Page 60 of My Husband’s Wife
Fifty-Nine
I close my eyes and hope that I die fast. I imagine the van hurtling down the cliff side.
My life flashes through my mind. Growing up.
Mum. Nan. Happy memories. I met Hugo and it was love at first sight.
When I thought I couldn’t love anymore, I gave birth to Caiden.
I lost Emily. Letting out a cry, I wait for the clutch to be released – but it doesn’t happen.
I open my eyes. Hugo pulls the handbrake back on.
‘I’m sorry about everything I put you through. I wish things could have been different but the cards weren’t mine to play. I did what I had to do to survive but you’ll never understand. I can see that now. I’m going to make it up to you, okay?’

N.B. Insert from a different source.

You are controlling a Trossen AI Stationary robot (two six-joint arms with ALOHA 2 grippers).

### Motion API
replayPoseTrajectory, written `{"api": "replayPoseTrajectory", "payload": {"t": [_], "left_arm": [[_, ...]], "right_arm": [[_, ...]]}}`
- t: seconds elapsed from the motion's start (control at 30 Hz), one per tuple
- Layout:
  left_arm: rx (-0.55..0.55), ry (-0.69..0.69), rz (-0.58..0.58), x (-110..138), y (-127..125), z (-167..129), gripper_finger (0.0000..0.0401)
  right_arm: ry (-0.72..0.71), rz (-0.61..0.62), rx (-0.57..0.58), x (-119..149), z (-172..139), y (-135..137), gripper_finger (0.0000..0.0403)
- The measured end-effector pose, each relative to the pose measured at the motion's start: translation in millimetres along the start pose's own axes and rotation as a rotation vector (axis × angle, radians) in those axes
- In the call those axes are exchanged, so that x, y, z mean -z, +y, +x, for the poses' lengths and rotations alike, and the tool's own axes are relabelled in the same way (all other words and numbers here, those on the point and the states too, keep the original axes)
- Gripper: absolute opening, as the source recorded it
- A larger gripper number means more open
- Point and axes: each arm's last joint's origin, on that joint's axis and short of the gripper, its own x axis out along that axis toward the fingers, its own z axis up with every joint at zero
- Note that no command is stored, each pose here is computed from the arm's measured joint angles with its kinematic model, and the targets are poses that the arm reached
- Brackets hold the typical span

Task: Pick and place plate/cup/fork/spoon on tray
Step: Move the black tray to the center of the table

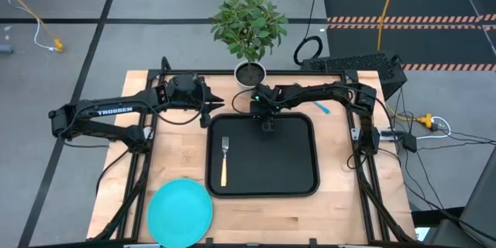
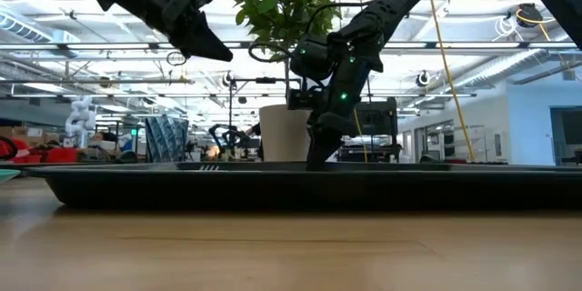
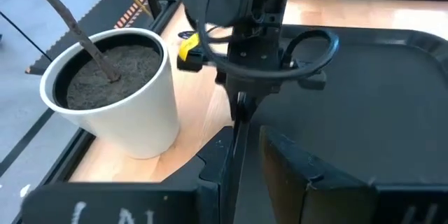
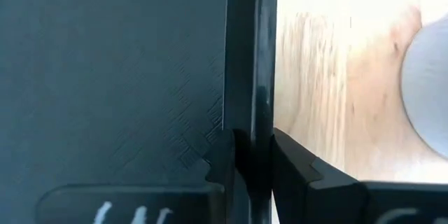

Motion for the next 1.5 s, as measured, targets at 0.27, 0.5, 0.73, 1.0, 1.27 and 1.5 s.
{"api": "replayPoseTrajectory", "payload": {"t": [0.27,0.5,0.73,1.0,1.27,1.5], "left_arm": [[0.003,0.008,0.012,0.7,-0.6,0.1,0.0076],[0.001,0.005,0.021,0.4,-0.4,0.0,0.0076],[-0.002,-0.009,0.036,-0.9,-0.1,0.1,0.0076],[-0.004,-0.019,0.039,-1.8,0.1,0.1,0.0076],[-0.004,-0.019,0.038,-1.8,0.1,0.1,0.0076],[-0.004,-0.018,0.036,-1.5,0.1,0.2,0.0076]], "right_arm": [[-0.044,0.032,0.024,-2.3,4.6,-5.6,0.0048],[-0.048,0.028,0.025,-2.5,4.5,-6.1,0.0052],[-0.065,-0.011,0.035,-4.2,4.5,-6.9,0.0059],[-0.074,0.006,0.048,-5.3,4.6,-7.7,0.0074],[-0.011,0.046,0.061,-1.4,4.6,-3.8,0.0119],[-0.036,-0.006,0.086,-9.9,-12.3,4.4,0.0146]]}}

‘I don’t want anything from you. I just want to be with Caiden.’ Tears fall down my face. The thought of going over that cliff has made me feel more alive than ever. I don’t want to die.
He leans over and kisses me on the lips, like he used to do all those years ago. In another life I’d have melted and told him how much I love him, but that life is over. He opens the driver’s door.
‘I can’t live this life anymore. You and Caiden deserve more.
Emily deserves more. I’m no good to anyone.
You were right about everything. I killed Theo and took his life as my own.
I threatened Cynthia and I did everything she said I did.
All because of one stupid mistake as a kid.
There’s no place in this world for me after what I’ve done.
’ Tears form in the corners of his eyes. ‘Goodbye, Eva.’
He slams the door and begins to walk to the top of the stone steps that lead to the small shingly beach below.
I hate him, I really do but I can’t let him take his own life.
Yes, he’s evil, calculating, manipulative and a murderer, and he needs to pay for what he’s done.
I wonder how Caiden would feel if he ever found out that I let his father die.
I’m not like Hugo; I can’t carry on as normal and pretend that none of this happened and move on, and I doubt that Nicole or Madison can either.
After one final struggle, I manage to free my hands.
I reach over and untie the binds that are fixing my body to the passenger seat and I fling the van door open.
Limping towards the top of the steep stone steps, I carefully walk down them one by one while holding onto the rail.
With each step, the wound on my ankle stings.
The moon is reflected in the sea. The wind almost sends me flying, and the rain pelts at my face, making it almost impossible to see too far ahead.
A huge cloud starts to block the moon’s light.
I’m in the dark, but I can hear the crashing of breakers on the pebbly shore.
‘Hugo?’
As I reach the bottom, I step onto the stones and keep calling his name.
I’m soaked through and my hair is plastered to my face, including that bloody fringe.
I struggle as my feet sink into sand and stone with every step, then I eventually reach the shoreline.
With one of my hands shielding my eyes from the torrential downpour, I scan the ground.
That’s when I see a shadowy lump ahead. I limp over to it and kneel beside it and I begin feeling my way through Hugo’s coat and boots.
‘Hugo,’ I call out, hoping that if he’s in the sea, he’ll hear me and come back. I glance back at the rock face. It looks like it wants to swallow me up. Hugo is nowhere to be seen. I spot his top crashing to shore on a wave, and I yell at the sea, ‘Hugo.’
I cry into his coat before I slip it over my shoulders, then I hear something jangling from the pocket – the van keys. I glance once more at the sea and I know that Hugo is gone forever. It’s over.